Czasami, jest to nawet „wszechświat”, który spiskuje przeciwko nim.
Gdziekolwiek umieszczają winę, można to również nazwać usprawiedliwianiem się. Niektórzy zdradzający mogą posunąć się do stwierdzenia, że nie są stworzeni do monogamii, ale zamiast dążyć do etycznej niemonogamii, nadal kłamią, oszukują i obwiniają innych za swoje decyzje.
Nie biorą odpowiedzialności za swoje własne wybory.
Nie jest łatwo przyznać się do tego, kiedy zraniło się kogoś, kogo obiecało się kochać. Większość ludzi nie chce być znana z łamania serc i zdradzania zaufania gdziekolwiek się udadzą.
To oznacza, że łatwiej jest udawać, że żaden z ich wyborów do oszukiwania nie był tak naprawdę ich wyborem.
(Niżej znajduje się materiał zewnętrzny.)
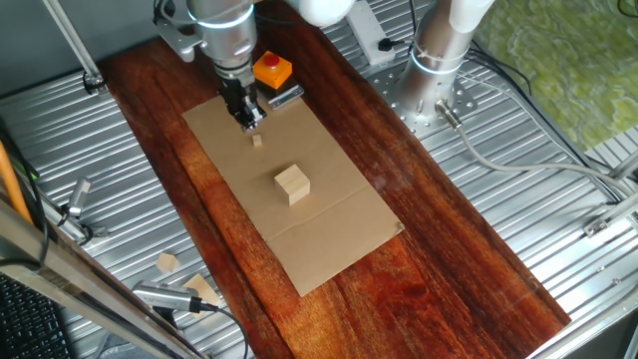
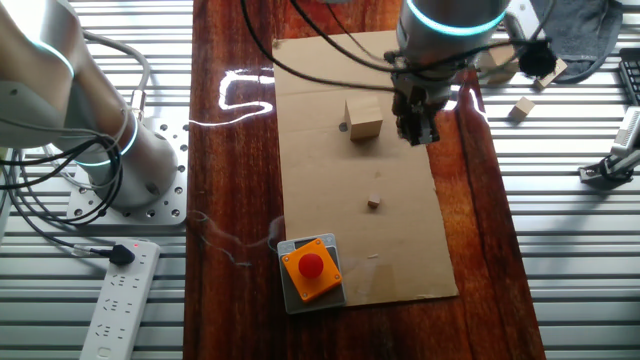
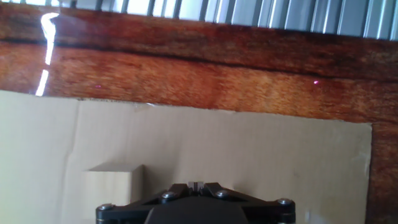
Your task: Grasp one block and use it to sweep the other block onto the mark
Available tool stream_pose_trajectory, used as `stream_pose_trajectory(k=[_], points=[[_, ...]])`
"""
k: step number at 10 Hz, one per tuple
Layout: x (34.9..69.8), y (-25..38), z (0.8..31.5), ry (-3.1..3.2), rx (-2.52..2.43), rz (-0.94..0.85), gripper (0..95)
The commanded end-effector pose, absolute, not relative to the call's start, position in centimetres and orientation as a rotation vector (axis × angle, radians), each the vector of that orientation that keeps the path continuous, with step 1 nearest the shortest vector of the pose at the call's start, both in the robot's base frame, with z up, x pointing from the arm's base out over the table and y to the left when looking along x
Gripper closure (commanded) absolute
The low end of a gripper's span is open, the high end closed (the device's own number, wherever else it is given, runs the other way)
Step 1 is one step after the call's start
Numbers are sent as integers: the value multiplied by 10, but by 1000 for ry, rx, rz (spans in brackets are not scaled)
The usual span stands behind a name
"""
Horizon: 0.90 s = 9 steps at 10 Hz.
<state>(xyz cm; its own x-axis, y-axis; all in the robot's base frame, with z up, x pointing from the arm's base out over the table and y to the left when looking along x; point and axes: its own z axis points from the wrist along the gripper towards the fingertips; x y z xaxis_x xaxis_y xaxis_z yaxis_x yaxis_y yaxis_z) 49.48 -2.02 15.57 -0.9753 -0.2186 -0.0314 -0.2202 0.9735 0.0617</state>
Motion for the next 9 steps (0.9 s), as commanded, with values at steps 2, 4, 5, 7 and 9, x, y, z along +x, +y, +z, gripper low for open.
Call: stream_pose_trajectory(k=[2,4,5,7,9], points=[[487,-62,142,3096,-394,143,950],[480,-86,127,3100,-402,202,950],[479,-91,121,3097,-412,205,950],[479,-94,109,3101,-406,217,950],[479,-92,100,3107,-401,230,950]])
Chroniczni oszuści często mają trudności z przyznaniem się do winy, nawet gdy wszyscy wiedzą, że kłamią przez zęby.
Odmowa uznania swoich wyborów i wzięcia odpowiedzialności za jakiekolwiek następstwa jest często tym, co sprawia, że tkwią w swoich nawykach, nawet jeśli mówią sobie, że chcą z tym skończyć.
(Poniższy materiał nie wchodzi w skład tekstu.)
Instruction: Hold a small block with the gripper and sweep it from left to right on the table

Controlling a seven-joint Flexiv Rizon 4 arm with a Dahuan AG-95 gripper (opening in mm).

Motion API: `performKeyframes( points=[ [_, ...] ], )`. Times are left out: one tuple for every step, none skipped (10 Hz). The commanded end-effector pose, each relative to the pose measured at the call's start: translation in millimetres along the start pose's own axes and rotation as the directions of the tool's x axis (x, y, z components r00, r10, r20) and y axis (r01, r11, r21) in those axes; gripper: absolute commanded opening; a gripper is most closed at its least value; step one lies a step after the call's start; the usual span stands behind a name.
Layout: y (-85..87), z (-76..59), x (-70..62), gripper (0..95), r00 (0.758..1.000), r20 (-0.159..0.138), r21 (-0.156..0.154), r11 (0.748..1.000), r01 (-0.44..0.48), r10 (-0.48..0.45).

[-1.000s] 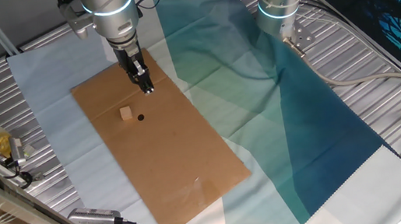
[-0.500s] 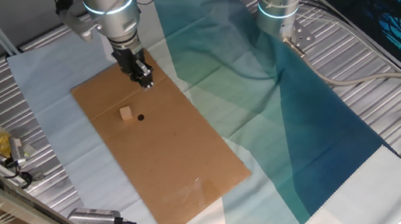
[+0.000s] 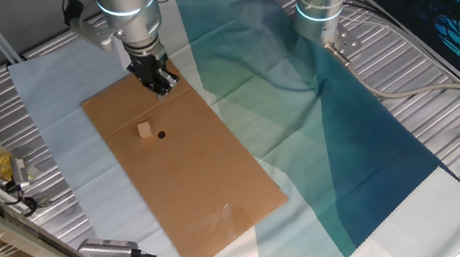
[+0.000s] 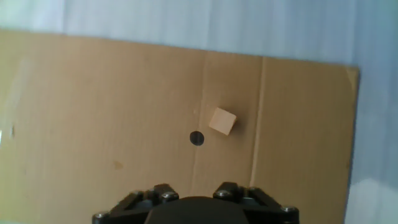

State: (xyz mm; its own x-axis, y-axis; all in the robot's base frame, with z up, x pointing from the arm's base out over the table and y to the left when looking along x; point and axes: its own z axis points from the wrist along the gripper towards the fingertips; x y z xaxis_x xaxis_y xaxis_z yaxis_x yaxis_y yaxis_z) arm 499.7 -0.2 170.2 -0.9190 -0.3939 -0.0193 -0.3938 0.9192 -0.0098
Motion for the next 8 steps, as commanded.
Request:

Przewlekli oszuści nie mają pojęcia o autentyczności lub wrażliwości, dwóch rzeczach, których potrzebujesz, kiedy nadchodzi czas, aby się oczyścić i wziąć odpowiedzialność za swoje działania.
Przewlekli oszuści nie są straconą sprawą.
Mam tendencję do patrzenia na przewlekłe oszukiwanie podobnie jak na uzależnienia od dramatu, toksycznych związków lub walidacji. To nie czyni ich okropnymi ludźmi, ale będą łamać serca dopóki w końcu nie uporają się z tym, co tak naprawdę robią.
To powiedziawszy, ważne jest, aby zrozumieć, że nie możesz zmienić chronicznego oszusta. Oni muszą wybrać zmianę i sami wykonać wewnętrzną pracę.
Miłość może zdziałać wiele rzeczy, ale nie ma takiej ilości zewnętrznej miłości, która może zapobiec ponownemu oszukiwaniu przez nałogowego oszusta. To dlatego, że ich oszukiwanie nie dotyczy ciebie, tylko ich relacji z samym sobą.
Nie przestaną oszukiwać, dopóki nie przestaną okłamywać samych siebie i nie przestaną żyć w świecie fantazji, gdzie miłość ma być doskonała, albo że muszą uzyskać swoją wartość od innych.
Wszystko inne to tylko bandaż na zbyt głębokiej ranie.